TITLE

Effects of Prelinguistic Communication Levels on Initiation and Repair of Communication in Children With Disabilities

AUTHOR(S)
Brady, Nancy C.; Steeples, Tammy; Fleming, Kandace
PUB. DATE
October 2005
SOURCE
Journal of Speech, Language & Hearing Research;Oct2005, Vol. 48 Issue 5, p1098
SOURCE TYPE
Academic Journal
DOC. TYPE
Article
ABSTRACT
Purpose: This study examined the effects of expressive and receptive language levels on initiated and repaired communication acts by prelinguistic children with developmental disabilities. Method: In this descriptive study, participants were 45 children between the ages of 3 and 6 years who had severe delays in expressive communication. Some children communicated with 12 or fewer spoken words; others communicated exclusively with gestures and vocalizations. Participants also had delays in receptive language, and 41 of the 45 had below average IQ scores.
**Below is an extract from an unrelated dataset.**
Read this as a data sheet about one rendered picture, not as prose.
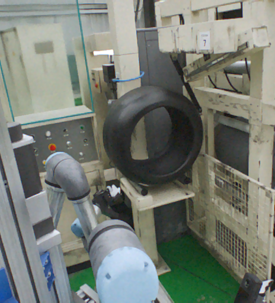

The children participated in a scripted interaction with examiners that was designed to provide opportunities to initiate requests and comments, and to repair communication breakdowns. Videotapes of these interactions were later coded for analysis. Results: Regression models indicated that differences in children's expressive communication levels and receptive language scores significantly predicted children's commenting communication acts during the scripted interaction, even after the authors accounted for child IQ. Expressive communication level was also a significant predictor of initiated requests when the authors controlled for IQ. Expressive communication level contributed to the variance in children's repairs following communication breakdowns; however, this contribution was not significant. Conclusion: Differences in levels of prelinguistic communication development predict commenting abilities in children with developmental disabilities but do not appear to predict likelihood to repair communication breakdowns.